Mustradem - Musiques Traditionnelles de Demain
Newsletter #32 janvier février 2015
Édito Voulez-vous ajouter un destin ?

Les enfants n'ont pas d'histoire ; ils ont une mémoire.

La mémoire empêche-t-elle la barbarie de s'abattre ? Non. Il nous reste à continuer à jouer, à tisser notes et mots.

La phrase ci-dessus, en italiques, je l'ai entendue voici 30 ans dans Prénom Carmen de Jean-Luc Godard (1). On peut la tordre dans tous les sens, la poésie en est irréductible. Le paradoxe apparent cache une vérité toute simple : on se construit soi-même avec ce qu'on vous donne. Ce qui nous conduit à la remarque amère du personnage de Malraux : ce n'est pas 9 mois qu'il faut pour faire un homme, c'est 60 ans ; ensuite, il n'y a plus qu'à mourir.
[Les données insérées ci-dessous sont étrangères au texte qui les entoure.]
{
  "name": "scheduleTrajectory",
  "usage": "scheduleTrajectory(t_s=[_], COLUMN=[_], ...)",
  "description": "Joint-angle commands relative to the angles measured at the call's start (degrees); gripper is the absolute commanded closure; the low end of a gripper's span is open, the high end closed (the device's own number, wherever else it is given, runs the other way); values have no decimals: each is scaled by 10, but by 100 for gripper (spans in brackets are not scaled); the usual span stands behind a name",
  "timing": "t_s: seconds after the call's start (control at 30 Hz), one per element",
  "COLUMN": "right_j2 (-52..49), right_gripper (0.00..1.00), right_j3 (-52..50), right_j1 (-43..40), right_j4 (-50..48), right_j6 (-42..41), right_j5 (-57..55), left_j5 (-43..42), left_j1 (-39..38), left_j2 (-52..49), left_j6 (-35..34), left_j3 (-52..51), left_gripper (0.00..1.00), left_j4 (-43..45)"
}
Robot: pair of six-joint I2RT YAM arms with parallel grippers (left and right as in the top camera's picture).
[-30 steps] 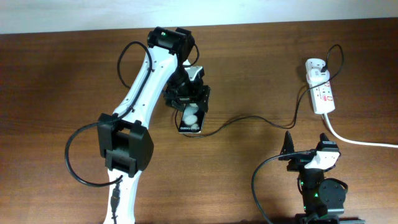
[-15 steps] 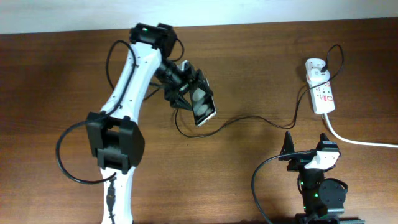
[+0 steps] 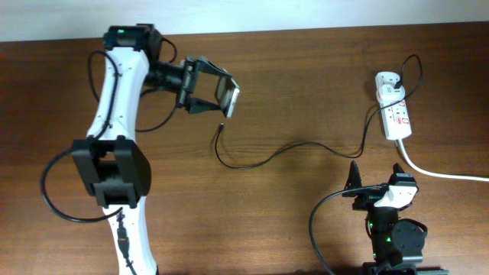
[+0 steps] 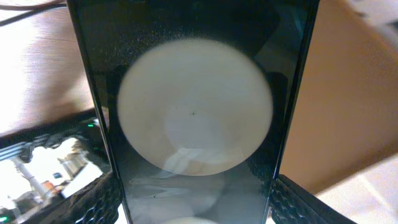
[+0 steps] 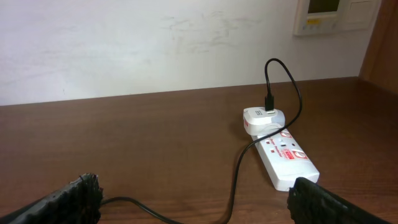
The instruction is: Plug charger to phone and switch on socket
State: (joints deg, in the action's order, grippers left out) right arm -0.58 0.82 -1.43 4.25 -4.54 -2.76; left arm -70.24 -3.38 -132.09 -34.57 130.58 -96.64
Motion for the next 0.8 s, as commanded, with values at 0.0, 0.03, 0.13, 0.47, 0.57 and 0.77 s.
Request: scheduleTrajectory(t_s=[0.0,0.03,0.13,0.47,0.57,0.77], right_j2=[4,4,4,4,4,4], right_gripper=[1,1,1,1,1,1], right_j3=[-5,-5,-5,-5,-5,-5], right_j1=[4,4,4,4,4,4], right_j4=[2,2,2,2,2,2], right_j6=[-2,-2,-2,-2,-2,-2], right_j5=[2,2,2,1,2,2], left_j5=[-100,-118,-166,-163,-115,-79], left_j1=[34,46,76,124,124,120], left_j2=[19,19,19,19,19,19], left_j6=[-8,-8,-40,-76,-77,-76], left_j3=[0,-1,-1,0,-1,0], left_gripper=[100,100,100,100,100,100], left_j4=[-1,-1,-1,-1,-1,-1])
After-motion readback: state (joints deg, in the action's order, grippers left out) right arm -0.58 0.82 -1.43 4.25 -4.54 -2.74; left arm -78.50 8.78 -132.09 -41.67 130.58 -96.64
Ou, comme le dit plus vite Cavanna : stop / crève.

L'élastique de l'histoire contemporaine tel qu'il me plaît de le voir aujourd'hui, se tend entre deux pôles. Il y a l'intuition nietzschéenne qui nous enseigne qu'on ne peut vivre sans oubli. C'est tentant, mais l'idée est encore un produit de culture : pour oublier, il faut savoir, avoir appris. Néanmoins la tentative flamboyante et désespérée du philosophe de trancher les amarres d'une folie enracinée dans l'hérédité, se trouve en partie confirmée par la science qui nous dit aujourd'hui que le cerveau, pour survivre et s'adapter, doit oublier.

Et puis il y a la mémoire comme idéologie : fabrication a posteriori de l'Histoire. Nous butons là-dessus à chaque pas dans nos pratiques musicales.
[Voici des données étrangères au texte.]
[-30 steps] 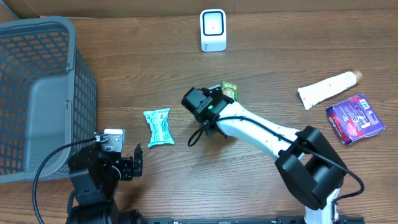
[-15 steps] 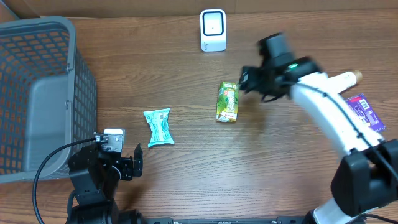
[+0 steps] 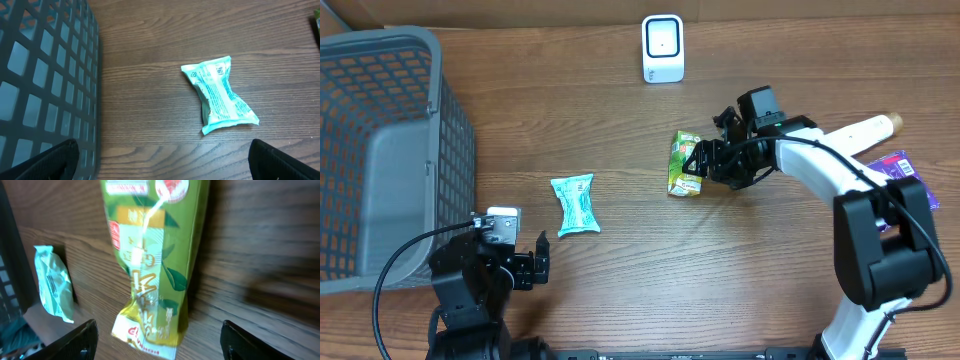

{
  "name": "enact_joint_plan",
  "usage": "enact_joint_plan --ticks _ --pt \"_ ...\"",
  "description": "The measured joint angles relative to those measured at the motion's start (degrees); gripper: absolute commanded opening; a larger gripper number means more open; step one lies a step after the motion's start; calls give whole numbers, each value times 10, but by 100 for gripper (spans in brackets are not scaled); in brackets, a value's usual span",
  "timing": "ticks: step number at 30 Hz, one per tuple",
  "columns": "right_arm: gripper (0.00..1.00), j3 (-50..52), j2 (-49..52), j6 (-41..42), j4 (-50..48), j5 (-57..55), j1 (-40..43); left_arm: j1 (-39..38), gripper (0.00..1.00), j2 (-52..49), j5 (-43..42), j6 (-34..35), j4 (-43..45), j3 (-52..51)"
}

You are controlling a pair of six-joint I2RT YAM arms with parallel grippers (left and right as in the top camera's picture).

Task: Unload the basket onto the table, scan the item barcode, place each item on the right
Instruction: 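Carry the tea pouch up to the white scanner device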

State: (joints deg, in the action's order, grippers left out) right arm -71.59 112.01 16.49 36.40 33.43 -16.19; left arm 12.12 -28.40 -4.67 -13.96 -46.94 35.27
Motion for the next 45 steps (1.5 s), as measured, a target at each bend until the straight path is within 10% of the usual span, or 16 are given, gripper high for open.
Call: enact_joint_plan --ticks 18,30,45 --pt "21 0 57 53 -84 37 -12 0 100 0 0 0 0 0" --pt "20 -3 49 -17 -42 140 24 0 100 0 0 0 0 0" --pt "20 -7 -201 -131 -7 384 45 0 99 0 0 0 0 0"
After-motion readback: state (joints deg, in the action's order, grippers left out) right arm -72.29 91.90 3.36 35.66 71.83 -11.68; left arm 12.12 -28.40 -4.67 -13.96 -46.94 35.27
La mémoire, depuis le début de l'histoire mustradémienne nous l'avons traitée comme elle le mérite : avec tendresse et désinvolture. 25 ans d'aventures musicales se résumant à cette seule idée : on ne crée du vrai qu'avec du faux (2). Ce qui est entendu aujourd'hui s'appuie sur des constructions abstraites, des idées que l'on se fait (ou pas) d'une grammaire, d'une histoire qui nous pré-existe.

A tel point qu'on peut se demander si la musique traditionnelle n'usurpe pas la question patrimoniale. Tout est patrimoine ; et ailleurs (dans le jazz par exemple) on n'en fait pas tant d'affaire. Dans ce que nous collectons depuis l'an dernier avec l'équipe d'In Situ, rien (ou presque) n'est traditionnel, mais tout fait culture ; terreau fraîchement remué d'une mémoire rappelée. Là pas besoin d'archive, de support : entre nos doigts, cela palpite.
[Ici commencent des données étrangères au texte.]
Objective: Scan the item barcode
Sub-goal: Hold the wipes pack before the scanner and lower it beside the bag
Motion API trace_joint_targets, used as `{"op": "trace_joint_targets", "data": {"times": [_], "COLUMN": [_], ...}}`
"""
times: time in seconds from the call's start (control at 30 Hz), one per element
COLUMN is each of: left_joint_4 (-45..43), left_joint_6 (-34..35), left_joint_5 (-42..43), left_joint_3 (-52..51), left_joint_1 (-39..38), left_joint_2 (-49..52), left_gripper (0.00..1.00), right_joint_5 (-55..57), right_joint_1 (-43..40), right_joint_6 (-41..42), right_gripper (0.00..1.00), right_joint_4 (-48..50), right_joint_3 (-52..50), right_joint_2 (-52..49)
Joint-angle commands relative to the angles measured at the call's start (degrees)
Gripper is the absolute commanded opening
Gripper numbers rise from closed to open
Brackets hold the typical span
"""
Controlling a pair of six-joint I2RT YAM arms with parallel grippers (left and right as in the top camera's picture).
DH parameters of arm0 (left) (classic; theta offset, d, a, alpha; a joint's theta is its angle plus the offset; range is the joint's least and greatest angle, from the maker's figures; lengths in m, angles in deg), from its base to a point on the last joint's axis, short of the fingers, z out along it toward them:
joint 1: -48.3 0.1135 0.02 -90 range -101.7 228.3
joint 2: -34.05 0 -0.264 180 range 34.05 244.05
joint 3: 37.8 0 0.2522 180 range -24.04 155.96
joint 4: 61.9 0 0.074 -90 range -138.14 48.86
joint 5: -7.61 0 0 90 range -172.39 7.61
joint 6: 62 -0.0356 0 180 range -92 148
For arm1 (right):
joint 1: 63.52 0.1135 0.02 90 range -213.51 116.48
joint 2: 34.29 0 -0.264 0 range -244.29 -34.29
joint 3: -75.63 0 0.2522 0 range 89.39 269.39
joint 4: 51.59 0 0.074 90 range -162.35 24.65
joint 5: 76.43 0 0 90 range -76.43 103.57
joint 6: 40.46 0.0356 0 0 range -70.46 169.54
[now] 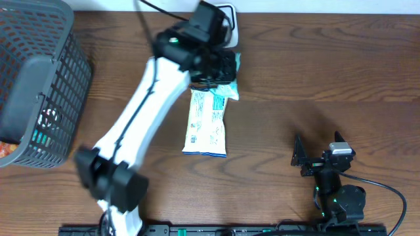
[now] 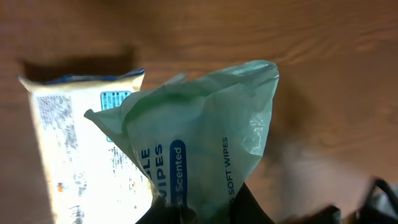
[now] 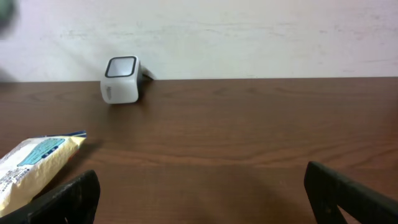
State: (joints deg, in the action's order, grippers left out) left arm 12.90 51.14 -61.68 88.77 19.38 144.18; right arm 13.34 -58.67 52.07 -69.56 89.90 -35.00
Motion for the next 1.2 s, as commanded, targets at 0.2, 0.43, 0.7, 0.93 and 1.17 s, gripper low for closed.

La mémoire utilisée aujourd'hui à des fins de commémoration a quelque chose d'obscène. Non, la mort ne transforme pas la vie en destin (encore Malraux). Nous pouvons prendre par la main, à chaque instant, celui que nous avons été hier, et le regarder, le guider, avec respect et compassion ; nous murmurer tout bas le vers d'Apollinaire Enfant je t'ai donné ce que j'avais Travaille ; nous réconcilier avec nous-mêmes ; disperser notre ivresse dans des flacons artistiques qui seront bus par d'autres. Conjurer la fatalité qui n'est, comme le reste, qu'une vue de l'esprit. Faire des choix, et l'enseigner aux autres. A chaque instant de nos vies, ajouter un destin (3).

Bon. A part ça, la mémoire c'est bien utile, dans les labyrinthes du quotidien. Ainsi le 6 janvier 2015, Antonio Fischetti, journaliste scientifique à Charlie Hebdo, se souvint qu'il devait le lendemain assister à…un enterrement ; et renvoya ainsi le sien.

Christophe Sacchettini - tofsac@mustradem.com

(1) Voici également 30 ans que j'ai oublié d'où sort cette citation, qui n'est bien sûr pas de lui. Malraux, Giraudoux ? Si d'aucuns peuvent m'éclairer, vous seriez ben aimables, merci m'sieu-dames.

(2) C'était l'argument de notre création Fragments d'Ailleurs avec Montanaro…

(3) J'ai eu quelque temps un téléphone qui me demandait toutes les 5 minutes si je voulais "ajouter un destin." La première fois, avant que je considère l'abréviation, me fit basculer dans une de ces failles poétiques qui me mit en joie pour la semaine. On me ravit avec peu de choses.